● REQUIRED ACTION: Extract every line of the material below and reproduce it faithfully.

=-=-=

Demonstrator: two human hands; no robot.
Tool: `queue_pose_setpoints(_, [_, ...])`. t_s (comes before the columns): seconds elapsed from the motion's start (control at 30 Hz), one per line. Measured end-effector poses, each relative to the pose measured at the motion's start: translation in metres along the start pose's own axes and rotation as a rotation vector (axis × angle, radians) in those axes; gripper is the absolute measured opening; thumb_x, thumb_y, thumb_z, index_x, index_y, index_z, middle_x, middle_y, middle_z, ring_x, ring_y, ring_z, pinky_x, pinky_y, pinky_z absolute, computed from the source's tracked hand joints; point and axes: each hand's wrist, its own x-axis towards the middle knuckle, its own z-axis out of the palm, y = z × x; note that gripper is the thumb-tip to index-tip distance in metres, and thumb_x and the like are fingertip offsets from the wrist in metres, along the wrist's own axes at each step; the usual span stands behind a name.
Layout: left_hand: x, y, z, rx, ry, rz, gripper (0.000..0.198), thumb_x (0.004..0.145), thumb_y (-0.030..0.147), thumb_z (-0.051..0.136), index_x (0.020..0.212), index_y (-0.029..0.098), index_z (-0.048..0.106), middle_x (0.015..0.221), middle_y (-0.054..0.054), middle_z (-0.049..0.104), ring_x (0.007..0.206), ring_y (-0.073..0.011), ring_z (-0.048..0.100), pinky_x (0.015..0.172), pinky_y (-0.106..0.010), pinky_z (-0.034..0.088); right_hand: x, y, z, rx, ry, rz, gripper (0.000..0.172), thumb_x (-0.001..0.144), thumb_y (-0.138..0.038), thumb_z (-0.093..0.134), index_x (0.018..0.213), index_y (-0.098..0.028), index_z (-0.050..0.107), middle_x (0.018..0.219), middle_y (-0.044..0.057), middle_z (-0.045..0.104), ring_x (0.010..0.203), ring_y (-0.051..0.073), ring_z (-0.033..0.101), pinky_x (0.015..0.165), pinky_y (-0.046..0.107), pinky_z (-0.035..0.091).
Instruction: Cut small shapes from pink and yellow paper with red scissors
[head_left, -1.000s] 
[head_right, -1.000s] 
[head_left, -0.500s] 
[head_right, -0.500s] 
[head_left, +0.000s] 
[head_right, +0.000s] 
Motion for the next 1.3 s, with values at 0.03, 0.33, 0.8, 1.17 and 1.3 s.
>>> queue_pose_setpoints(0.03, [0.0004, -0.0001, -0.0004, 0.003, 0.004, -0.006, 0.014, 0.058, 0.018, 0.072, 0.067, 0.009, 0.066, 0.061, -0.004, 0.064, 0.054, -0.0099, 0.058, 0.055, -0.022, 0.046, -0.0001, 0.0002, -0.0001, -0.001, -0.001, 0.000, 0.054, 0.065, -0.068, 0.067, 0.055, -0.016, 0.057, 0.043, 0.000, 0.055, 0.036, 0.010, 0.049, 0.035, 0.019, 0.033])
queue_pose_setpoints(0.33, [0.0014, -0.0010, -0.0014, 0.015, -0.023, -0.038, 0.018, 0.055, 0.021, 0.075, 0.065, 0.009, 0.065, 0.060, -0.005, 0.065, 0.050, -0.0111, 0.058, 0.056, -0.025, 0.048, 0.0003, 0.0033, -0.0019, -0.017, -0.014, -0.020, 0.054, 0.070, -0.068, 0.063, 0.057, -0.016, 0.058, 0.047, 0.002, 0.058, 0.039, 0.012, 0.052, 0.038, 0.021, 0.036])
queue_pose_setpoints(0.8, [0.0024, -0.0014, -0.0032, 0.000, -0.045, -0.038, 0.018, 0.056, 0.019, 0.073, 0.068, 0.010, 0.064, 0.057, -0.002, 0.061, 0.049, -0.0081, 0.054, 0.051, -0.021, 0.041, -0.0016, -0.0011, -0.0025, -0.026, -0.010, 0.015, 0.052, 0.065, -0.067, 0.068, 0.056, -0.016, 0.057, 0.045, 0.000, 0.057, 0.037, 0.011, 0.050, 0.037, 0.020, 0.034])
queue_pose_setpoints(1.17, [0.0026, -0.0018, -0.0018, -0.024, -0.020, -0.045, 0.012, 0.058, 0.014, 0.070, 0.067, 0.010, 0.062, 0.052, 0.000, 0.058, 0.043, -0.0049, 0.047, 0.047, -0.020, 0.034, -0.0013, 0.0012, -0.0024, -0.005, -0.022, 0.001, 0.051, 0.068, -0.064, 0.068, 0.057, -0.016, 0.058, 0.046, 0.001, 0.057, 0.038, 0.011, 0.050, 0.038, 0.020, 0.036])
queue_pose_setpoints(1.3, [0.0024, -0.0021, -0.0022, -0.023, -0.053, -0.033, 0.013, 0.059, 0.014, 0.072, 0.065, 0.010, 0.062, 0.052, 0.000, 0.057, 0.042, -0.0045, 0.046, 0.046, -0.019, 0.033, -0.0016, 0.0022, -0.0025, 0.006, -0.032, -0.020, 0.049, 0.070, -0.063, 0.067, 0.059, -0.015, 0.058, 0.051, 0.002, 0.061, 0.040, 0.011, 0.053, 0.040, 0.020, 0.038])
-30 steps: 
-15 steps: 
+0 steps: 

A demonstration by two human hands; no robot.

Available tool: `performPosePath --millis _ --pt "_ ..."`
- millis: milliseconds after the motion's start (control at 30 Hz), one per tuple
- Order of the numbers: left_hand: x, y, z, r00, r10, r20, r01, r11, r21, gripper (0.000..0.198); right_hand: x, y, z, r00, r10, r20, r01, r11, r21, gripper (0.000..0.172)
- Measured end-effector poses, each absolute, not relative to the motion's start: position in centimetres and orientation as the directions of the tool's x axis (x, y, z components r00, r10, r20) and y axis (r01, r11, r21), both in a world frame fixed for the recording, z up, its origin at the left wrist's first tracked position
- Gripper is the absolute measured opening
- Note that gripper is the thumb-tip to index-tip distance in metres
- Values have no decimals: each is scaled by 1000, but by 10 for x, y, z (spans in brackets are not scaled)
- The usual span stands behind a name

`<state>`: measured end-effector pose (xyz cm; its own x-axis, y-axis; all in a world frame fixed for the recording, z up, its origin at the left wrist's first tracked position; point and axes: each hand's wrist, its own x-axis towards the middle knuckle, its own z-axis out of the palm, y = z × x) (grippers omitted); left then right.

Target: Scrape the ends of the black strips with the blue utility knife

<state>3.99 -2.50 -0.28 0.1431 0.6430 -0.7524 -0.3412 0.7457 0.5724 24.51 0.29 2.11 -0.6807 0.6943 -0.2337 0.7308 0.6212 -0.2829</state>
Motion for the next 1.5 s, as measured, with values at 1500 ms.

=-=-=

● ANSWER SECTION:
Demonstrator: two human hands; no robot.
Tool: `queue_pose_setpoints(_, [_, ...])`. t_s (comes before the columns): seconds elapsed from the motion's start (control at 30 Hz), one per line. Measured end-effector poses, each relative to the pose measured at the motion's start: translation in metres along the start pose's own axes and rotation as a rotation vector (axis × angle, radians) in those axes; gripper is the absolute measured opening; thumb_x, thumb_y, thumb_z, index_x, index_y, index_z, middle_x, middle_y, middle_z, ring_x, ring_y, ring_z, pinky_x, pinky_y, pinky_z absolute, computed from the source's tracked hand joints; point and axes: each hand's wrist, its own x-axis towards the middle knuckle, its own z-axis out of the palm, y = z × x; note that gripper is the thumb-tip to index-tip distance in metres, and thumb_x and the like are fingertip offsets from the wrist in metres, along the wrist's own axes at each step; the usual span stands behind a name.
Layout: left_hand: x, y, z, rx, ry, rz, gripper (0.000..0.198), thumb_x (0.004..0.145), thumb_y (-0.030..0.147), thumb_z (-0.051..0.136), index_x (0.020..0.212), index_y (-0.029..0.098), index_z (-0.048..0.106), middle_x (0.015..0.221), middle_y (-0.054..0.054), middle_z (-0.049..0.104), ring_x (0.007..0.206), ring_y (-0.073..0.011), ring_z (-0.048..0.100), pinky_x (0.015..0.172), pinky_y (-0.106..0.010), pinky_z (-0.034..0.088); right_hand: x, y, z, rx, ry, rz, gripper (0.000..0.172), thumb_x (-0.001..0.144), thumb_y (-0.138..0.038), thumb_z (-0.093..0.134), index_x (0.018..0.213), index_y (-0.098..0.028), index_z (-0.050..0.107), middle_x (0.018..0.219), middle_y (-0.044..0.057), middle_z (-0.045..0.104), ring_x (0.010..0.203), ring_y (-0.051..0.073), ring_z (-0.033..0.101), pinky_x (0.015..0.165), pinky_y (-0.046..0.107), pinky_z (-0.035..0.091).
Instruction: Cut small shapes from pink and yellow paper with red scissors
[head_left, -1.000s] 
[head_right, -1.000s] 
[head_left, -0.500s] 
[head_right, -0.500s] 
[head_left, +0.000s] 
[head_right, +0.000s] 
Motion for the next 1.3 s, with values at 0.03, 0.33, 0.8, 1.17 and 1.3 s.
>>> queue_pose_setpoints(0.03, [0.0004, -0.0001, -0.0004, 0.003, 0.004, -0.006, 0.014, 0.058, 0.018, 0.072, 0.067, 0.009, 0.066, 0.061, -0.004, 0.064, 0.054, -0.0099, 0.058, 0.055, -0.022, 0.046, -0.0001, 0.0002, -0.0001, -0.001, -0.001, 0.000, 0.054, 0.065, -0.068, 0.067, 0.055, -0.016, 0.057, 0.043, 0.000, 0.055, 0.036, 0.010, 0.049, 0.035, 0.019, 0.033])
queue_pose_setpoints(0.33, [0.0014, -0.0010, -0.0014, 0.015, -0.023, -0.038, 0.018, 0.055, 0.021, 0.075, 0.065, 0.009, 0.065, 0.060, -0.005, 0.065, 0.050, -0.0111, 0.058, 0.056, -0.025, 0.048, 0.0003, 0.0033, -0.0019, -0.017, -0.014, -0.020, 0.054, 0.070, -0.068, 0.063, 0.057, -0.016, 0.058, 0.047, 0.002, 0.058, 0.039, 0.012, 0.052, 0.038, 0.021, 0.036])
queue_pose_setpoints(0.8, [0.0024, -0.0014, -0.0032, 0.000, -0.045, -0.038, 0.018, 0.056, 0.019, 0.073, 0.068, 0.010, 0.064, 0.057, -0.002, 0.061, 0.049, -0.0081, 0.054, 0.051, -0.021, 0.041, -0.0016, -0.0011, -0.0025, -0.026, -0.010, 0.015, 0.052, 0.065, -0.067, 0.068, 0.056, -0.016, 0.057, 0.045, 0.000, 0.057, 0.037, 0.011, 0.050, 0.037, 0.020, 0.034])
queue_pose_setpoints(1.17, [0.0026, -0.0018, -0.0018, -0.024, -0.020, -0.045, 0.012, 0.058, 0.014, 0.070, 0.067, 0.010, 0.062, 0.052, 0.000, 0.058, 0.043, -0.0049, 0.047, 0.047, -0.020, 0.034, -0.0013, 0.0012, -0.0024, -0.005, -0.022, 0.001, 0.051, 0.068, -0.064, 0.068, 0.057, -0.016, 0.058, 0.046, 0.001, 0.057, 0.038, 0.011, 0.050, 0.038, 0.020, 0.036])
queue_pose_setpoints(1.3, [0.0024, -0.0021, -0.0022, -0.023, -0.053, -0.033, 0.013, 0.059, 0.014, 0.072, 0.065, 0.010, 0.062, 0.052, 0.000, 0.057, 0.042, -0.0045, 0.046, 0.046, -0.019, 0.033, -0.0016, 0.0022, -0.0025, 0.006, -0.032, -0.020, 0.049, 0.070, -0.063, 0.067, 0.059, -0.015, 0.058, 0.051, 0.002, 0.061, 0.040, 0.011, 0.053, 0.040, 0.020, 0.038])
-30 steps: 
-15 steps: 
+0 steps: 

A demonstration by two human hands; no robot.

Available tool: `performPosePath --millis _ --pt "_ ..."`
- millis: milliseconds after the motion's start (control at 30 Hz), one per tuple
- Order of the numbers: left_hand: x, y, z, r00, r10, r20, r01, r11, r21, gripper (0.000..0.198); right_hand: x, y, z, r00, r10, r20, r01, r11, r21, gripper (0.000..0.172)
- Measured end-effector poses, each absolute, not relative to the motion's start: position in centimetres and orientation as the directions of the tool's x axis (x, y, z components r00, r10, r20) and y axis (r01, r11, r21), both in a world frame fixed for the recording, z up, its origin at the left wrist's first tracked position
- Gripper is the absolute measured opening
- Note that gripper is the thumb-tip to index-tip distance in metres
- Values have no decimals: each is scaled by 1000, but by 10 for x, y, z (spans in brackets are not scaled)
- The usual span stands behind a name

`<state>`: measured end-effector pose (xyz cm; its own x-axis, y-axis; all in a world frame fixed for the recording, z up, its origin at the left wrist's first tracked position; point and axes: each hand's wrist, its own x-axis towards the middle knuckle, its own z-axis out of the palm, y = z × x) (grippers omitted); left then right.

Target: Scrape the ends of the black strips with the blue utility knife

<state>3.99 -2.50 -0.28 0.1431 0.6430 -0.7524 -0.3412 0.7457 0.5724 24.51 0.29 2.11 -0.6807 0.6943 -0.2337 0.7308 0.6212 -0.2829</state>
Motion for the next 1.5 s, as measured, with values at 1500 ms.

There is nothing more to add to the answer.